抄録
本稿の目的は、インタンジブルズの負の側面をいかにマネジメントすべきかを明らかにすることである。従来、インタンジブルズの研究は価値創造に焦点が当てられており、価値毀損についてはあまり注目されてこなかった。インタンジブルズの負の側面は多様な見解があり理論が確立されていないため、これらの見解を整理する必要がある。
最初に、インタンジブルズ自体に関する先行研究をレビューする。インタンジブルズの定義はさまざまあるが、本稿では、企業の競争優位を生み出す無形の源泉と定義する。インタンジブルズのマネジメントについては、インタンジブルズを複合的に管理する必要性、目的に合わせたインタンジブルズのマネジメント手法が提案されている。

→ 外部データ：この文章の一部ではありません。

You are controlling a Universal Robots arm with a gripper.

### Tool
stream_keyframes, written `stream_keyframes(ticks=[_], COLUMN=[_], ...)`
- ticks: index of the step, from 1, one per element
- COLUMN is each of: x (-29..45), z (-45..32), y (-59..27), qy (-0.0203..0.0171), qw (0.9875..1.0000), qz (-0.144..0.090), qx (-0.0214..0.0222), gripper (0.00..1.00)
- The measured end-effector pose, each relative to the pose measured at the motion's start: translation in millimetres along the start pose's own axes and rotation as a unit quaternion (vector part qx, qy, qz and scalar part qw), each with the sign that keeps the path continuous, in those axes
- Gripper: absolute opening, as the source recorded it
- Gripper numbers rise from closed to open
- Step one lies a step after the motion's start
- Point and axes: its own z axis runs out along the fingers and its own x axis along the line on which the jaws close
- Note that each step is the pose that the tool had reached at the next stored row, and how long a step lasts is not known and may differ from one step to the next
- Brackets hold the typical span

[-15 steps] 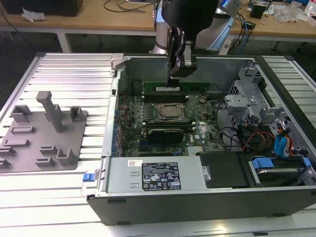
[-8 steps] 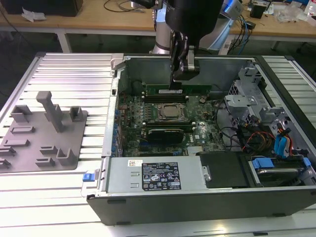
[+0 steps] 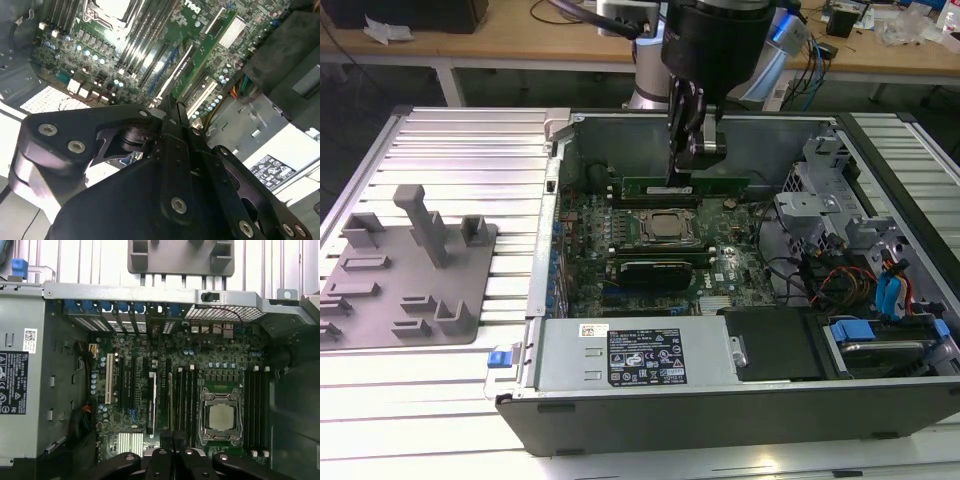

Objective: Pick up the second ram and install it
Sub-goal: 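Pick up the second ram and move it above second insertion slot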

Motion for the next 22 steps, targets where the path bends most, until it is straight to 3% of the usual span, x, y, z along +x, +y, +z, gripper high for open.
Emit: stream_keyframes(ticks=[1,8,22], x=[-5.0,-17.1,-29.6], z=[2.4,10.6,36.6], y=[-0.3,-1.1,-3.0], qy=[0.0,0.0,0.0], qw=[1.0,1.0,1.0], qz=[0.0,0.0,0.0], qx=[0.0,0.0,0.0], gripper=[0.09,0.09,0.09])
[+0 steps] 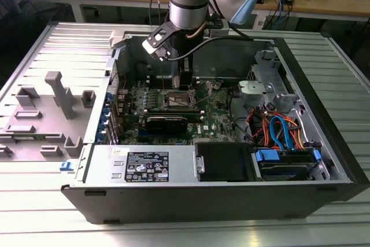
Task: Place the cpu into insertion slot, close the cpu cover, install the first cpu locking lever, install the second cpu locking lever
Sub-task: 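Place the cpu into insertion slot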
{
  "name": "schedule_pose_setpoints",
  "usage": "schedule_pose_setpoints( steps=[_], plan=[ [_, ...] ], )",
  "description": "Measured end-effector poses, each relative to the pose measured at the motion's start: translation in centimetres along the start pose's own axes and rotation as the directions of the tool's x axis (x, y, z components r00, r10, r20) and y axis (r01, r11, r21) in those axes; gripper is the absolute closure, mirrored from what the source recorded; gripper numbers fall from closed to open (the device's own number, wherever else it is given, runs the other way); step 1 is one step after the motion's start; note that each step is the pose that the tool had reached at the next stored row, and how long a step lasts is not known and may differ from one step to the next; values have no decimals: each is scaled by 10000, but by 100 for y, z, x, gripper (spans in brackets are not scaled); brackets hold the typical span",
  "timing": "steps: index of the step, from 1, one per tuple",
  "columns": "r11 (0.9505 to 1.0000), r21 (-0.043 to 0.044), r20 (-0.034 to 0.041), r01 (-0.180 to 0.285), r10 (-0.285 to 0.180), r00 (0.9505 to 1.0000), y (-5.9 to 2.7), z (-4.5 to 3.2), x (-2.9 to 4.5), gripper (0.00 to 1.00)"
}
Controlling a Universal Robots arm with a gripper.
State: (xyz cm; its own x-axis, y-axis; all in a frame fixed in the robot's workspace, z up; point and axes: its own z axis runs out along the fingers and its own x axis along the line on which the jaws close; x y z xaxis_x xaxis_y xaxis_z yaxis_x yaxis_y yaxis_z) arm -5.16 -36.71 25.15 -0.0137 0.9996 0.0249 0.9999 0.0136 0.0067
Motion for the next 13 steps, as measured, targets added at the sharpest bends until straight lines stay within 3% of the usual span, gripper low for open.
schedule_pose_setpoints(
  steps=[13],
  plan=[
    [10000, -2, -5, 0, 0, 10000, 0, 10, 0, 45]
  ],
)
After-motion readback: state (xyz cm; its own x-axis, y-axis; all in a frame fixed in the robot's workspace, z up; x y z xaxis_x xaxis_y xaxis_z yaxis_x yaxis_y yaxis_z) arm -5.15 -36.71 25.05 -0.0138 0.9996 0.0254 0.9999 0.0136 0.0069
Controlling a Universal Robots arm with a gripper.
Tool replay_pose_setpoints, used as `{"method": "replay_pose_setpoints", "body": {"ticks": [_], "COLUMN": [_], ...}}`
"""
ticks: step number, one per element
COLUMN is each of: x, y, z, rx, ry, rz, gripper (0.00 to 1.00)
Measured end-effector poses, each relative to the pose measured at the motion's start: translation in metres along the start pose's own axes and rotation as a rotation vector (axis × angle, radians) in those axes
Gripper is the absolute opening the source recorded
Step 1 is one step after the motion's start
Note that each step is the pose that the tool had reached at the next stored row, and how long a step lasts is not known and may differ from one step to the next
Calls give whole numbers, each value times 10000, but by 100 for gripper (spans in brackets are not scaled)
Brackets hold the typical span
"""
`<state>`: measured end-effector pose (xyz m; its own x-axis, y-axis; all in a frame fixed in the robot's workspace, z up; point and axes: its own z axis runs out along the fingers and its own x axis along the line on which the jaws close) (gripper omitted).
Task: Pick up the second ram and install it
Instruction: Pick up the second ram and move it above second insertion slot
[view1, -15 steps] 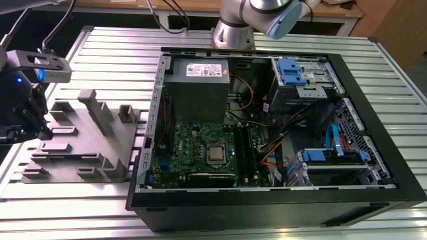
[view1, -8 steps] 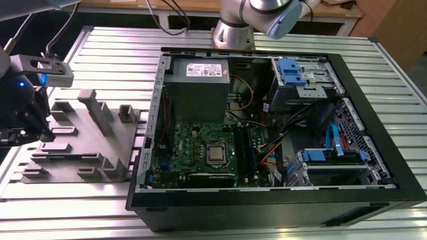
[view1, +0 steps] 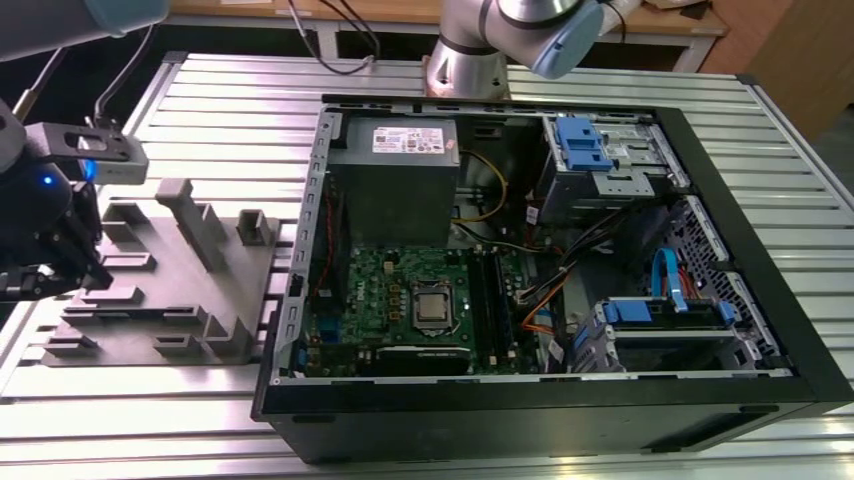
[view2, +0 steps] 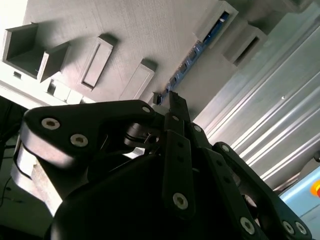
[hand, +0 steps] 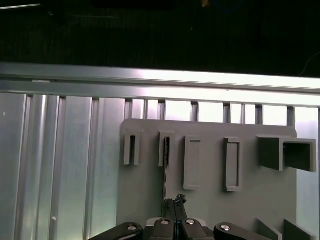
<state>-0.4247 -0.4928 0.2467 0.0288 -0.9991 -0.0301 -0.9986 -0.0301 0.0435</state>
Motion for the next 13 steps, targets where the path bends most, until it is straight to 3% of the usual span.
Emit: {"method": "replay_pose_setpoints", "body": {"ticks": [13], "x": [25], "y": [-2], "z": [174], "rx": [-2], "ry": [1], "rz": [15], "gripper": [7]}}
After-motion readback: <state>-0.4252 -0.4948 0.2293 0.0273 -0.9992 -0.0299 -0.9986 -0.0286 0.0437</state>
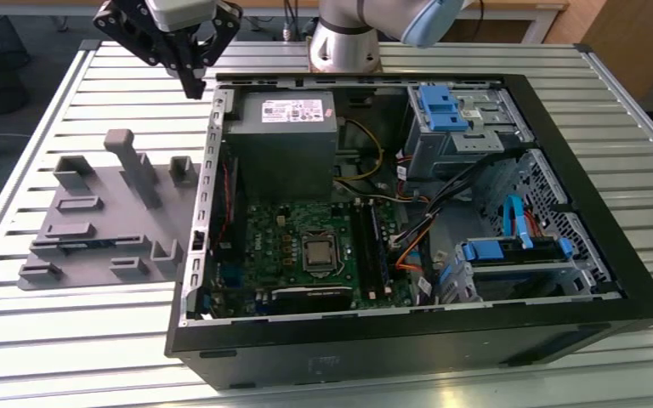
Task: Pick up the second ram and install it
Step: 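Reach for the second ram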
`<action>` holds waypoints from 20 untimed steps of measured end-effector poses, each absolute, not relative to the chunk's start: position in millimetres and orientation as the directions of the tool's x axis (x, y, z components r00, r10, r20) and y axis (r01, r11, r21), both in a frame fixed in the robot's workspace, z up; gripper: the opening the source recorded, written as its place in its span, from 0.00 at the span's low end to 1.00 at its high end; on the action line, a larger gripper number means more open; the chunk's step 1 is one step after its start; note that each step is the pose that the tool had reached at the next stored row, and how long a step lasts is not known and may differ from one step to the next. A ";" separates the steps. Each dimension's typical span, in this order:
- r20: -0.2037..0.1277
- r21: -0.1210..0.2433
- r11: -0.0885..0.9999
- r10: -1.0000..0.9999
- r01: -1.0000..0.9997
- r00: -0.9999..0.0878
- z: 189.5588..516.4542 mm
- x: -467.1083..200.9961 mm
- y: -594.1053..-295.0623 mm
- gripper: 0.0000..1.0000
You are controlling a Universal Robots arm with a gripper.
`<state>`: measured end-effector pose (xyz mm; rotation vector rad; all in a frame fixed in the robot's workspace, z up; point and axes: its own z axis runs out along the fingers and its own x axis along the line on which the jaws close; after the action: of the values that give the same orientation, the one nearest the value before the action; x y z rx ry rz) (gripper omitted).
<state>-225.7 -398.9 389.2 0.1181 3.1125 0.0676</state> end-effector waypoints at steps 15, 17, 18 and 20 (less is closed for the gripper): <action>-0.024 0.044 0.996 0.076 0.075 -0.997 388.9 -233.2 -398.9 0.11; -0.024 0.044 0.996 0.076 0.075 -0.997 388.9 -234.2 -398.9 0.11; -0.024 0.044 0.996 0.076 0.075 -0.997 388.8 -234.6 -398.9 0.11; -0.024 0.044 0.996 0.076 0.075 -0.997 388.8 -235.5 -398.9 0.11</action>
<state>-235.5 -398.9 388.8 0.1180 3.1125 0.0677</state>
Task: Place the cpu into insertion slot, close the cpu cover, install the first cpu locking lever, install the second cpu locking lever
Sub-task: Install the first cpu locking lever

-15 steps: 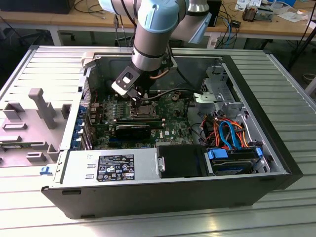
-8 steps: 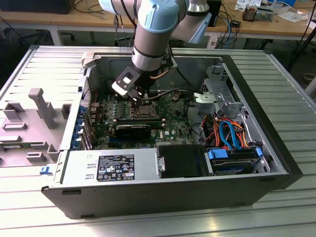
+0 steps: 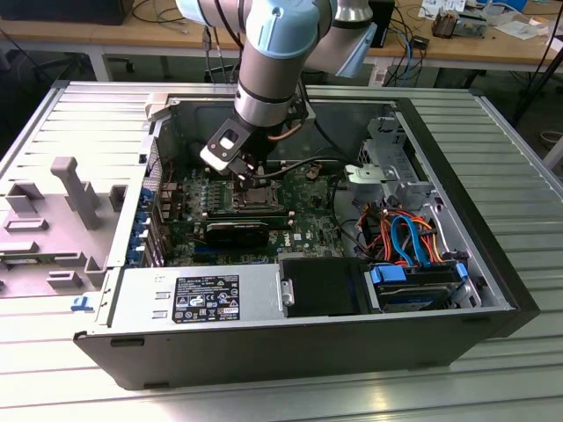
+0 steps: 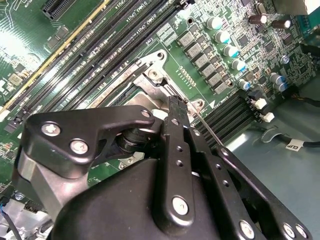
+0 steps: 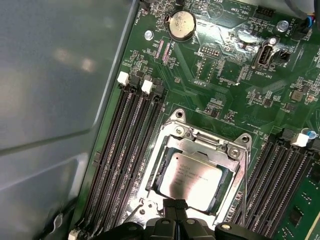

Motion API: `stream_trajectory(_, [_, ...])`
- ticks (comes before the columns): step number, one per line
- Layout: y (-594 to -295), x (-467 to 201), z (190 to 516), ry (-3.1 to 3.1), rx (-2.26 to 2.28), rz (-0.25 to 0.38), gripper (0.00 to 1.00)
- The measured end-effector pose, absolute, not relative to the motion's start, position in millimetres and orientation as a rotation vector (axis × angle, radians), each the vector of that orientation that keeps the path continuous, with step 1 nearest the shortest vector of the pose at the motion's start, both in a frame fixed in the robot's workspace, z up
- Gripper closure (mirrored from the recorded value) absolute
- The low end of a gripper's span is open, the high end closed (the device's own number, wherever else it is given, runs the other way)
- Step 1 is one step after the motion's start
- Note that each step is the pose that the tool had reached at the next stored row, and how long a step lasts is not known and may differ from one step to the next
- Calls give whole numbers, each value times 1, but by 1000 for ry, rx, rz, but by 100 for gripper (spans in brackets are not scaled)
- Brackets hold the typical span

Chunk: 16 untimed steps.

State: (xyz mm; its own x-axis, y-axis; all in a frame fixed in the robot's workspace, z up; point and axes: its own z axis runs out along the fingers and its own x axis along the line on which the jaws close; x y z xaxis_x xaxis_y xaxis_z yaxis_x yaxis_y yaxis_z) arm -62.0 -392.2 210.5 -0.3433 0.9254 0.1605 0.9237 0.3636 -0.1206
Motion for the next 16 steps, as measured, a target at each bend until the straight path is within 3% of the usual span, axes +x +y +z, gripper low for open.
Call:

次に、インタンジブルズの負の側面を検討する。インタンジブルズの負の側面には、企業価値を毀損するものと、リスクないし非金銭的な責任という2 つの考えが存在することを明らかにする。次にインタンジブルズの負の側面の事例を検討する。本事例には、リスクマネジメントを通じて管理が可能なものと管理が困難なものがあることを明らかにす
る。
最後に、リスクマネジメントで管理が困難な負の側面にいかに対応すべきかを検討する。最初に、先行研究で提案された負の側面のマネジメントの方法として、多角化を推進する見解を検討する。次に、負の側面への対応を3 つ提案する。すなわち、環境適応できるような戦略テーマを複数用意する、外部環境を取り入れた迅速な戦略策定をする、インターラクティブな内部環境を構築して創発戦略を生み出すである。